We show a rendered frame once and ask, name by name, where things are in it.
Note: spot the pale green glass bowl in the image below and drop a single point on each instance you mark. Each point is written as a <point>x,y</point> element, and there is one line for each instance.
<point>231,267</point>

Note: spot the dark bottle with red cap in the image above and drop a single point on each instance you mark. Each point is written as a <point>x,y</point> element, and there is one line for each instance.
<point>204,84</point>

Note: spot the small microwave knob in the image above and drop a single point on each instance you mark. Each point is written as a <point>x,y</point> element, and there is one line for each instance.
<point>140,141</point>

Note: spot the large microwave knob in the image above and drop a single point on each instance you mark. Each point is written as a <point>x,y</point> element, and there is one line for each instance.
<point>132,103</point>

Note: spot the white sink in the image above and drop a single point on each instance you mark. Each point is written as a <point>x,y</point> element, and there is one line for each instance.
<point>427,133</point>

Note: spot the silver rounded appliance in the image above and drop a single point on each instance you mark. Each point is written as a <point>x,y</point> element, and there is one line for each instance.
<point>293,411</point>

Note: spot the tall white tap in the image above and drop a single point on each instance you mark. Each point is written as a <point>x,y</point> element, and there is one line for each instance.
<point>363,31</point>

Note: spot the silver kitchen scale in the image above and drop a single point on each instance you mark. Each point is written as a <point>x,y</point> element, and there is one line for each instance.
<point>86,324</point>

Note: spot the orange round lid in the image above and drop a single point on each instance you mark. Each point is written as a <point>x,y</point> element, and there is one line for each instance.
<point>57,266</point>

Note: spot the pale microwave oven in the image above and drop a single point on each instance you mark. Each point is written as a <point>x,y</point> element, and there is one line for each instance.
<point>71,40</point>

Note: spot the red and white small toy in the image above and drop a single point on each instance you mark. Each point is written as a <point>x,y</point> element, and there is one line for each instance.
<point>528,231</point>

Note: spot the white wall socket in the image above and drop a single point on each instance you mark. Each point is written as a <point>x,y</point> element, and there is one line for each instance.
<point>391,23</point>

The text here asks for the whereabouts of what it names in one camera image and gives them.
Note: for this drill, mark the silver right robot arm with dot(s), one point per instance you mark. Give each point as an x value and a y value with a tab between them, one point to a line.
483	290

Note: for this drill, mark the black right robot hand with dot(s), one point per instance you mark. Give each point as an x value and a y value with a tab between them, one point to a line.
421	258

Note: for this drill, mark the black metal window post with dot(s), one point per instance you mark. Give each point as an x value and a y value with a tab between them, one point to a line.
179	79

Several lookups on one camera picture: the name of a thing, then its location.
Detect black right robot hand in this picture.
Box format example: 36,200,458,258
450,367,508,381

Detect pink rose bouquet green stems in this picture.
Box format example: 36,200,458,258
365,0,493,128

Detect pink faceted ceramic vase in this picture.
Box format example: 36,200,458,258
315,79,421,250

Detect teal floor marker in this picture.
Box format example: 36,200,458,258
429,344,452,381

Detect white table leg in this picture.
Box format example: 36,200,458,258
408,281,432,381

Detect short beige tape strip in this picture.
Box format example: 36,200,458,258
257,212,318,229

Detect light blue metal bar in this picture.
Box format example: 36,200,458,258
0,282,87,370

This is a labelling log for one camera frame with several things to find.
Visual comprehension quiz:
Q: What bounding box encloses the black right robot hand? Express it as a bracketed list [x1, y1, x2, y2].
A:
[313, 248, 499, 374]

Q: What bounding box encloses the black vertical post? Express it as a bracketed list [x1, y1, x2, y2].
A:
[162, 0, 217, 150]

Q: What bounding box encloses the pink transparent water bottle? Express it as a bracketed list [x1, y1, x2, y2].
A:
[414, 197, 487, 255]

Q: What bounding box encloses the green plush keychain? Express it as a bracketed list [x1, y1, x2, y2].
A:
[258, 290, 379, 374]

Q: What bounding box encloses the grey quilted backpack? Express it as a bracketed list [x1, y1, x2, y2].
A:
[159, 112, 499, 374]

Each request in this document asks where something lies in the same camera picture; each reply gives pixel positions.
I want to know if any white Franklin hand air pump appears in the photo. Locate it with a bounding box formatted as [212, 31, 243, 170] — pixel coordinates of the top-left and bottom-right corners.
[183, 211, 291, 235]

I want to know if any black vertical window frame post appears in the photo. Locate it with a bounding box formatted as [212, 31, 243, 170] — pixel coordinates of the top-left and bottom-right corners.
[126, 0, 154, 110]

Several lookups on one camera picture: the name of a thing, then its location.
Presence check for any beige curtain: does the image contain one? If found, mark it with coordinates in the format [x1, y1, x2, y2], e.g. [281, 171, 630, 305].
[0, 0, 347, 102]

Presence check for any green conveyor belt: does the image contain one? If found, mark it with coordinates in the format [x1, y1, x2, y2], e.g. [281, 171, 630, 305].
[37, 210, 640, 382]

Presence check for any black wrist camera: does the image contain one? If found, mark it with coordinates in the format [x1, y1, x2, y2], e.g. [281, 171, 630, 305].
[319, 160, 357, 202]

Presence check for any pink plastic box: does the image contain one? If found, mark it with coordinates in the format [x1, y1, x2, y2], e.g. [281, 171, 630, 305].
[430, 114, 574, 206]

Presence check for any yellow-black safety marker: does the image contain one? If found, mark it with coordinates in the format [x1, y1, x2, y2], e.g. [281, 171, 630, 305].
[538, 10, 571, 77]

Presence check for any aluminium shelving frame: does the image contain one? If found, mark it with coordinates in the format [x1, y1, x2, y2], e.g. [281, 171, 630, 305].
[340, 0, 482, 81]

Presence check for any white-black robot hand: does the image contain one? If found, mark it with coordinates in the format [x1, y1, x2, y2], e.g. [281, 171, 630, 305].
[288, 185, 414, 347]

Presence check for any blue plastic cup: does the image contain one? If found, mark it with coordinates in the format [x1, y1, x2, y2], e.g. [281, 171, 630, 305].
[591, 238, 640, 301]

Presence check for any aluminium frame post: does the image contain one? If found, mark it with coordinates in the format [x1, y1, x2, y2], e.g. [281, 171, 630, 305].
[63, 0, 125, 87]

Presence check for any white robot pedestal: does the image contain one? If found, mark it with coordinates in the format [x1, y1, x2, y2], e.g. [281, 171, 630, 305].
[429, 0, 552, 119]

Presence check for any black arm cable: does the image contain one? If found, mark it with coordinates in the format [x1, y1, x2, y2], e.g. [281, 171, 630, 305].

======

#### [Prompt]
Return exactly the lines above from the line that has "Note: spot the pale green" through the line that has "<point>204,84</point>", inclusive, and nothing else.

#### [Task solution]
Note: spot the pale green glass bowl in the image below and drop a single point on each instance you mark. Each point is written as a <point>x,y</point> element, and there is one line for each instance.
<point>231,267</point>

Note: spot the dark bottle with red cap in the image above and drop a single point on each instance you mark. Each point is written as a <point>x,y</point> element, and there is one line for each instance.
<point>204,84</point>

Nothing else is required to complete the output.